Wednesday, March 12. 2008
TPM published the following item titled "Like cats to water":
Tiahrt was an actual employee of Boeing before he got elected to the House. No doubt he'll be back on the payroll, with a substantial raise, when we finally get rid of him. Meanwhile, he's been so far up Boeing's corporate ass even Bush has taken to calling him Tanker Todd. He's also been deep into Tom DeLay, who gave him an Appropriations Committee seat. In turn, Tiahrt kicked some of his Boeing money into DeLay's slush fund. I've never gotten the impression that Tiahrt's fingers are particularly sticky, but clearly he knows how money works in Washington. He's a hardcore ideologist, but he doesn't assume that God looks out for him. He's done a lot of practical and expedient things to keep getting re-elected in what isn't a sure Republican district. The one thing he takes more seriously than any principle is self-preservation.
PS: Salon's War Room also singled out Tiahrt's quote.
Michael D Shear and Matthew Mosk: McCain staff tied to Airbus lobbying. The Kansas political world, which is totally in Boeing's hip pocket, is livid over the Air Force awarding its $35 billion tanker boondoggle to Airbus (technically, Northrop Grumman) over Boeing. Caught in the crossfire is John McCain, one of whose few good deeds was working to derail Boeing's previous scandalous one-bid tanker contract in 2004. McCain still cites his role there as preventing $6 billion in fraud. Several Boeing execs wound up in jail as a result, and the whole thing got restarted, with Airbus lobbying hard to get in on the graft. Looks like they won the contract at least partly on merit, but it no doubt helped that they've made major strides in playing Boeing's political game. And while I believe McCain when he says that he never personally lobbied on the issue, it turns out that he's close enough to plenty of lobbyists that it isn't hard to connect dots.
The conspicuous presence of lobbyists in McCain's campaign has been noted elsewhere, but hasn't really sunken into the public mind, which has conveniently forgotten that McCain only started wearing his scruples on his sleeve after getting caught up in the savings and loan scandal as one of the notorious Keating 5. Given how much play this is getting in Kansas, where Boeing's congressional flunkies are all Republicans, you can imagine how it'll play in Washington, where Democrats predominate -- both support Boeing slavishly, but the exporting jobs issue plays to their base instincts, and they have no reason to cut McCain any slack.
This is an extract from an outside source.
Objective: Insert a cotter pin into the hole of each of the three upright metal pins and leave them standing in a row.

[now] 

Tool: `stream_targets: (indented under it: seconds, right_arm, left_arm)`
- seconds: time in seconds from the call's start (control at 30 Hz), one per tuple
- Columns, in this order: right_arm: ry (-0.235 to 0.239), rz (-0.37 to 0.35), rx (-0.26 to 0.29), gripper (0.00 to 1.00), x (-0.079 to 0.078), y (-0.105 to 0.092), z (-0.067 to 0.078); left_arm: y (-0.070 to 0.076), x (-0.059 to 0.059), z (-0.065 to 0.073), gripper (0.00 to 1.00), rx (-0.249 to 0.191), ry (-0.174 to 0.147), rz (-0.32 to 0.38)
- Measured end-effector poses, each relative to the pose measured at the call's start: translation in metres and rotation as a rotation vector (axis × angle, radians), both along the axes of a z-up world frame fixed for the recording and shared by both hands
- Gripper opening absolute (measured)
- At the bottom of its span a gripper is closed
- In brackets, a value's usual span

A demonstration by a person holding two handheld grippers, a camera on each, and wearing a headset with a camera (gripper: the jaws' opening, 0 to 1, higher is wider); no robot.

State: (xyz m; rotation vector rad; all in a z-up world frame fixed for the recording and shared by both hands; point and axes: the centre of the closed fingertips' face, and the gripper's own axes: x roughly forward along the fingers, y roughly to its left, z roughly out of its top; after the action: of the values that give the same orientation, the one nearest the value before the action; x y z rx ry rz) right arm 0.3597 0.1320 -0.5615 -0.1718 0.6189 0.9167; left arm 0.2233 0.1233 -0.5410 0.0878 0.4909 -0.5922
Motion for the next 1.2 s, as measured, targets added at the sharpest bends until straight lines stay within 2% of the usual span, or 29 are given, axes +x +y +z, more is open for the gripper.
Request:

Meanwhile, Wichita Eagle editorial cartoonist Richard Crowson has been groping with the question of why Boeing's having such a hard time competing with Airbus. An earlier cartoon suggested several reasons, like the old saw about government subsidies. (You think Boeing is unsubsidized? Aside from all the cost-plus, reuse-the-technology Defense deals, Kansas has financed Boeing with billions of dollars in state-backed bonds, and every city, state, and country Boeing builds or contracts in has had to pony up for the privilege.) But today Crowson settled on health care costs, and picked an appropriate way to represent them. The little dog in the lower left corner says: "Didn't I see you in Detroit?"
I'm not sure that really explains it in Boeing's case, but then I know some folks Boeing laid off for being diabetic, so I figure they're pretty much on top of their costs there, as they are elsewhere. (Boeing is self-insured, so they have a lot of incentive to grind those costs down.) Still, Crowson is right in general, and it's good to see the point made.
The Eagle also published a letter today from a Merlin C. Hussey, under the title "Boeing is not without blame." It's worth quoting in its entirety:
One thing I haven't seen pointed out at all here is that Airbus is working at an enormous disadvantage given how badly the dollar has fallen vs. the euro -- as I recall, the euro has gone from about $0.90 to $1.50 since Bush took office. That in itself makes European labor more than 60% more expensive that it already was, which it already was given that Europe has more effective unions. Boeing is in a constant state of whine about how they have to get their costs down to compete, but it never shows up in the prices of their products, least of all when the US government is buying. Rather, Boeing's entire "competitive advantage" has hitherto been their superior ability to grease political palms. They built this game, and now that they've lost a hand it's hard to see anyone else to blame -- not that they haven't been trying nonstop since the contract dropped, pulling out every stop, even the very real problem of exporting manufacturing jobs, which is something else they've pioneered.
Of course, at this point I hope they do manage to scuttle the Airbus deal. The last thing we need is more tankers able to project American power to the far corners of the earth, imbrogling us in more disastrous wars.